Syria is a three way proxy war involving the West, Turkey, Russia, Iran and the Gulf states. More Western bombs will only make things worse.
David Cameron has tried to shirk Britain’s responsibility for accepting refugees by saying that the solution lies in solving the problem in Syria – end the crisis so that refugees don’t need to flee. He’s technically right, of course, but his motivation is a cowardly refusal to accept refugees, and a desire for a war he failed to get through Parliament two years ago.
The refugee crisis is being used to manufacture consent for a new war in Syria. The Weapons of Mass Destruction line is being paraded again, in a BBC report today that has an anonymous US official claiming that Daesh – also know as Islamic State – are manufacturing chemical weapons.
What’s happening in Syria, and spilling over into Iraq, is a three way proxy war involving the West, Turkey, Russia, Iran and the Gulf states. It’s messy and complicated, but it lines up something like this:
- Russia and Iran are supporting Assad.
- The Gulf states and Turkey – bitter enemies of Iran – are supporting the Islamists, notably the al-Nusra Front, but support has also bled across to Daesh.
- The West is attempting to create a third option to protect its interests in the region by supporting non-Islamist elements of the Free Syria Army.

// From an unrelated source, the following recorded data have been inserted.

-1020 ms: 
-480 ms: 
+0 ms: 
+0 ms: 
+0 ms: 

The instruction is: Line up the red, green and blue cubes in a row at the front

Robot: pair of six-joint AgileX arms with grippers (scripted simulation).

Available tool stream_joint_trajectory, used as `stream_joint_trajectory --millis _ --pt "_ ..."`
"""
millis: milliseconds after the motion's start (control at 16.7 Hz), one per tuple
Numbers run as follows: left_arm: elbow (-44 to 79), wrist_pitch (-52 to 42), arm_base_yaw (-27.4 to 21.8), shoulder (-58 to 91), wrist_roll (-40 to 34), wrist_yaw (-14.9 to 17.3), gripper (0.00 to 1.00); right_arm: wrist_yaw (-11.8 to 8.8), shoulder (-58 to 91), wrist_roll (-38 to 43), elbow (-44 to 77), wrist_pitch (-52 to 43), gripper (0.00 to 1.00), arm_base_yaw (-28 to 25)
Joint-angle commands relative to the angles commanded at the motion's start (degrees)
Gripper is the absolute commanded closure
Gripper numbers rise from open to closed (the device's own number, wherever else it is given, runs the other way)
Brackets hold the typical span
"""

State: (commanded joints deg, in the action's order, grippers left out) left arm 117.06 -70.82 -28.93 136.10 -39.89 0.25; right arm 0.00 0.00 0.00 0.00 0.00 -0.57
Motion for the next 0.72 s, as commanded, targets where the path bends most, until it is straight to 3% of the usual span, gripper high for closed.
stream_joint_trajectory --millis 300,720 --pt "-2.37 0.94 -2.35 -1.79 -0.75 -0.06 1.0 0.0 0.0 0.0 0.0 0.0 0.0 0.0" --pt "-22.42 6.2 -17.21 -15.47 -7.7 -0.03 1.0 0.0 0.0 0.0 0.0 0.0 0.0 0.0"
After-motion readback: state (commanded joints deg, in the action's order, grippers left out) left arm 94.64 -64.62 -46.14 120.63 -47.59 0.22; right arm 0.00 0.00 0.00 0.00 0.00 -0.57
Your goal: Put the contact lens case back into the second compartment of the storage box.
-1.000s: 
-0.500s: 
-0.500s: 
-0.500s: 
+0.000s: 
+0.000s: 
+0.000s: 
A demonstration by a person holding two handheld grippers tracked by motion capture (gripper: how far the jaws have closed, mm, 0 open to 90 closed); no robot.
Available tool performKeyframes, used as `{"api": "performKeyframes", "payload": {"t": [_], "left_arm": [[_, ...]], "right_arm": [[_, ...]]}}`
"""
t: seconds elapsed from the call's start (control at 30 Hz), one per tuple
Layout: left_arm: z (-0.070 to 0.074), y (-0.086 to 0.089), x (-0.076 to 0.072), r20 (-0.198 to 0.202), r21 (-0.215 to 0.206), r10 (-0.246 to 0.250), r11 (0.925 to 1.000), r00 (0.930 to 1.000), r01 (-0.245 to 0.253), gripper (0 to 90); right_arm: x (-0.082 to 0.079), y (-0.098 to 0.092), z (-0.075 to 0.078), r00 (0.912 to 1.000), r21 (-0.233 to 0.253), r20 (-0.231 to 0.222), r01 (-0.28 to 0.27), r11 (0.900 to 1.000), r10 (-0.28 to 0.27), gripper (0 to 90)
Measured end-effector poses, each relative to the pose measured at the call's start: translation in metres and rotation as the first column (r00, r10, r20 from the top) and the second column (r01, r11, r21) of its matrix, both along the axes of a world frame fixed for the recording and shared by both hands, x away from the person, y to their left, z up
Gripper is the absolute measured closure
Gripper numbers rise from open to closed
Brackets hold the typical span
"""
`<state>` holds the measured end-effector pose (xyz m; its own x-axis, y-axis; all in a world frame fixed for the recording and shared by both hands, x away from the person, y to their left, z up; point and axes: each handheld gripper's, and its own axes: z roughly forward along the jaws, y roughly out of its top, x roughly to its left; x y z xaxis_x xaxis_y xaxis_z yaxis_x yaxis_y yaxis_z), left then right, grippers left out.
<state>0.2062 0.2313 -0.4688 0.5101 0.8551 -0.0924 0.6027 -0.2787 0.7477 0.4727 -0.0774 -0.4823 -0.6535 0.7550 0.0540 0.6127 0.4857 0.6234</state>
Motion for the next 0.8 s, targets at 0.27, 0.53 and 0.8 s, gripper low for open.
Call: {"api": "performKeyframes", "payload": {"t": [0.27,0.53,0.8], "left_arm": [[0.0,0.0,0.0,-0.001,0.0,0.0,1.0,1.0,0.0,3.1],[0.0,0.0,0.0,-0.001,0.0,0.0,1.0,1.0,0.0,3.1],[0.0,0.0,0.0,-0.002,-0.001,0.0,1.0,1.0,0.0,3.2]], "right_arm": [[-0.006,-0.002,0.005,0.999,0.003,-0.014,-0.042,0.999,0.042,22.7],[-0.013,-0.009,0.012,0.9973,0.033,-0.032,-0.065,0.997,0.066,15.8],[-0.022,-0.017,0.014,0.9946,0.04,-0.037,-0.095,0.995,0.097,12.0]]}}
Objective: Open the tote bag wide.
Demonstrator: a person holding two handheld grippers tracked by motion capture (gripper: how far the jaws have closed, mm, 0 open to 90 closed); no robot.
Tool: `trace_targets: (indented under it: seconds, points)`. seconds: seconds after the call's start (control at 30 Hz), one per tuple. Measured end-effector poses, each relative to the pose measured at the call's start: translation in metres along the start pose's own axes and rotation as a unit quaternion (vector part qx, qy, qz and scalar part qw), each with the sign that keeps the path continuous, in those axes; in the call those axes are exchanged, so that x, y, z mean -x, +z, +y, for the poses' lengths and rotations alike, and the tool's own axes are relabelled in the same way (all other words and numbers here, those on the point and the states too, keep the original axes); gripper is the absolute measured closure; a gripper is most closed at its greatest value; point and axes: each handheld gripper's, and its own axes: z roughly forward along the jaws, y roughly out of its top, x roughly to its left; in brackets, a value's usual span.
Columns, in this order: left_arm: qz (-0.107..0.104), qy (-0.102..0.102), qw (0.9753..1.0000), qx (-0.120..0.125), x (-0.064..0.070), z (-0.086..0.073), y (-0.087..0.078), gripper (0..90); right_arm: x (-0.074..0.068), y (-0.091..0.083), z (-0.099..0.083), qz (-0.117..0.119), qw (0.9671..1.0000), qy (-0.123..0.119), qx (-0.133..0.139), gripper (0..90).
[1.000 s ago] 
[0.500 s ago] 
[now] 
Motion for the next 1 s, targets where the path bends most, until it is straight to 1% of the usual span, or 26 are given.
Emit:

The West, having seen its strategy fail, is now divided over which is the least worst option between Assad and the Islamists. Its policies have been schizophrenic as a result: the close relationship with Saudi Arabia has found the West supporting Al-Qaeda’s affiliate in Syria, and allowing Turkey to bomb the Kurds, the only force who are effectively fighting both Daesh and Assad. The Kurds also represent the values the West nominally supports: pluralism, democracy and gender equality.
At other times – especially after signing the nuclear deal with Iran – the West has wondered whether maybe Assad is the best of a bad bunch. The current plan is to let Assad stay in power for “a transitional period” while using a bombing campaign to defeat Daesh.
Daesh are brutally horrific, and obvious candidates for the worst option. Western media has been filled with stories of the kidnapping, rape and sale of Yazidi women, the beheadings of captives, murders of gay men and the destruction of ancient sites, such as Palmyra. But this is partly psychological warfare by Daesh against the West, who want to provoke a world war between Muslim countries and the West. Assad has killed far more people, largely because of indiscriminate bombing of civilians in rebel held areas. It is mostly Assad who is behind the refugee crisis.
And in the middle are ordinary people – such as the Palestinian refugees who live in the Yarmouk camp in Damascus. Originally fleeing Palestine after the creation of the State of Israel, they have tried to avoid taking sides.
The disaster that is the Middle East today has a deep seam of Western complicity, from the colonial carve up of Sykes-Picot a hundred years ago, to the CIA overthrowing a democratic government in Iran in 1953 and reinstalling the Shah, Western support for Israel and of course the Iraq war, which tore a gaping hole in the region.
Of course this is not to say that it is all the West’s fault: that would deny agency to the people who live there, as well as the influence of other actors. But before talk about intervening, the West needs to acknowledge its complicity in creating the situation.
People are feeling Syria because they have been bombed out their homes. More bombs will only make things worse. The current calls for war are not about solving the crisis, but about Western positioning in a three way proxy war.
In the West, we have a responsibility to accept the refugees created by this crisis. Our governments also need to take responsibility for their role in creating and sustaining the crisis. The powers behind the proxy war are flooding the country with weapons. Russia is supporting Assad militarily. The Gulf states are supporting the Islamists. The West is bombing whoever is deemed to be worst today. More weapons will only make things worse.
The solution lies in acknowledging the truth of the situation, and pressurising the state actors to negotiate a ceasefire and then a peace deal.